- Problem to solve -
Please print the full listing exactly.

- Provided data -
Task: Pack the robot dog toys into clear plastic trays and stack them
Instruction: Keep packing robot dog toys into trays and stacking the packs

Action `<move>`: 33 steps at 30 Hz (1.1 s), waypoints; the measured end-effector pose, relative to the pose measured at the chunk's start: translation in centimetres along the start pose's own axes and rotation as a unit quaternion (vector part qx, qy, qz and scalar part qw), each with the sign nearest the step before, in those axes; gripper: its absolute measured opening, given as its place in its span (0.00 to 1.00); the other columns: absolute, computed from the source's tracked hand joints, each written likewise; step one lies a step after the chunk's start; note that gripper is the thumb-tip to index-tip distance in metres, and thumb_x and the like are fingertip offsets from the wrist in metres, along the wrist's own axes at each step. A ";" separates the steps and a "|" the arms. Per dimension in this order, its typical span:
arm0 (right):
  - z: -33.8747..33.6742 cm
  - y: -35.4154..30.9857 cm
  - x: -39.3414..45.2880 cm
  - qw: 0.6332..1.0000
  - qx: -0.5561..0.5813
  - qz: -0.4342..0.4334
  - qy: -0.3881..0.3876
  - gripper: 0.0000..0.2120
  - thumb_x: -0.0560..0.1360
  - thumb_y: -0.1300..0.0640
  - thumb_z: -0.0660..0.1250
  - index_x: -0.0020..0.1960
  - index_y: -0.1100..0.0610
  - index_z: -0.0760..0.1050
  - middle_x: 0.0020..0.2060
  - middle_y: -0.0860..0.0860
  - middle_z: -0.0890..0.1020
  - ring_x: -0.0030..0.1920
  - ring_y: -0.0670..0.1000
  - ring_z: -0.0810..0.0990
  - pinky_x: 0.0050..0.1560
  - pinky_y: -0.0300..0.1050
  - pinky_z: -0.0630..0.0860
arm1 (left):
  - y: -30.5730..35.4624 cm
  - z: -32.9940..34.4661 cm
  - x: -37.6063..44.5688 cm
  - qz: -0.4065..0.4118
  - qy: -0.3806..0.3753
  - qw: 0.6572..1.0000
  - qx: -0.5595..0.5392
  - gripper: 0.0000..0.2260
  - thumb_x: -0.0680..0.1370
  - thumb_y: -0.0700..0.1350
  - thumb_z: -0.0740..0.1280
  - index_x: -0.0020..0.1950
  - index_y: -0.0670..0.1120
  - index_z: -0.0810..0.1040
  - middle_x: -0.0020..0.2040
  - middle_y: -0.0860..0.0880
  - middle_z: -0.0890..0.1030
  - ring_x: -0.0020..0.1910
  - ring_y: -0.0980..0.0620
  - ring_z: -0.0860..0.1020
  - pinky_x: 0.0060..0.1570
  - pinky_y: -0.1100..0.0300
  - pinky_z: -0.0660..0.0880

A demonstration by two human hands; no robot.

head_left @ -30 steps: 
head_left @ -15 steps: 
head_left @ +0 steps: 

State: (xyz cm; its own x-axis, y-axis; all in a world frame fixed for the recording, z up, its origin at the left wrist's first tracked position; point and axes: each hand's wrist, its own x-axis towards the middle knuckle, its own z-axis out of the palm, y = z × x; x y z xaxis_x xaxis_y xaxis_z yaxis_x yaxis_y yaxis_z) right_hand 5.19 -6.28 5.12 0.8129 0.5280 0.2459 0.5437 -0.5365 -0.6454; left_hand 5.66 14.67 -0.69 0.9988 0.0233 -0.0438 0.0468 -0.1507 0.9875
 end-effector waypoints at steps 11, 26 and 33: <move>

- Solution to the problem -
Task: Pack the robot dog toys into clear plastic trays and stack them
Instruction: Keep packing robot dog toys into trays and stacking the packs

Action `<move>`: 33 steps at 30 Hz (1.1 s), waypoints; the measured end-effector pose, relative to the pose measured at the chunk's start: translation in centimetres along the start pose's own axes and rotation as a unit quaternion (vector part qx, qy, qz and scalar part qw), each with the sign nearest the step before, in those axes; gripper: its absolute measured opening, given as its place in its span (0.00 to 1.00); the other columns: absolute, computed from the source's tracked hand joints, each written likewise; step one lies a step after the chunk's start; note that gripper is the thumb-tip to index-tip distance in metres, and thumb_x and the like are fingertip offsets from the wrist in metres, along the wrist's own axes at each step. A ";" separates the steps and a "|" the arms. Per dimension in this order, its typical span:
arm0 (right):
  - z: -33.8747..33.6742 cm
  - y: -35.4154..30.9857 cm
  - x: -39.3414..45.2880 cm
  - qw: 0.6332..1.0000
  - qx: -0.5561..0.5813
  - qz: -0.4342..0.4334
  - qy: -0.3881..0.3876
  - gripper: 0.0000..0.2120
  - thumb_x: -0.0560..0.1360
  - thumb_y: -0.1300..0.0640
  - thumb_z: -0.0660..0.1250
  - index_x: -0.0020..0.1960
  - index_y: -0.1100..0.0610
  - index_z: -0.0760..0.1050
  - middle_x: 0.0020..0.2060
  - middle_y: -0.0860..0.0860
  - middle_z: -0.0890..0.1020
  - ring_x: -0.0030..0.1920
  - ring_y: -0.0670..0.1000
  - ring_z: -0.0810..0.0990
  - pinky_x: 0.0050..0.1560
  - pinky_y: -0.0300..0.1050
  - pinky_z: -0.0630..0.0860
arm1 (left):
  - y: -30.5730..35.4624 cm
  - z: -32.9940..34.4661 cm
  - x: -37.6063..44.5688 cm
  - qz: -0.4065..0.4118
  - qy: -0.3806..0.3753
  - qw: 0.6572..1.0000
  - qx: -0.5595..0.5392
  - gripper: 0.0000..0.2260
  - thumb_x: -0.0680..0.1370
  - thumb_y: -0.0700..0.1350
  - thumb_z: -0.0740..0.1280
  - index_x: -0.0020..0.1950
  - index_y: -0.0670..0.1120
  - index_z: -0.0810..0.1040
  - middle_x: -0.0020..0.2040
  - middle_y: -0.0860..0.0880
  - middle_z: -0.0890..0.1030
  - ring_x: -0.0020..0.1910
  - ring_y: -0.0980..0.0620
  - ring_z: -0.0860..0.1020
  - pinky_x: 0.0060..0.1570
  - pinky_y: -0.1100..0.0300
  - pinky_z: -0.0660..0.0880

A demonstration by two human hands; no robot.

head_left @ -30 steps: 
head_left @ -15 steps: 
head_left @ +0 steps: 

State: (xyz cm; its own x-axis, y-axis; all in a world frame fixed for the recording, z up, its origin at the left wrist's first tracked position; point and axes: each hand's wrist, its own x-axis towards the middle knuckle, its own z-axis out of the palm, y = z × x; x y z xaxis_x xaxis_y xaxis_z yaxis_x yaxis_y yaxis_z) right_hand 5.19 -6.28 5.12 0.8129 0.5280 0.2459 0.5437 -0.5365 -0.6454; left_hand 5.66 14.67 -0.69 0.9988 0.0233 -0.0438 0.0468 -0.1507 0.9875
 end-effector waypoints at steps 11, 26 and 33: <move>

The output requires nothing else.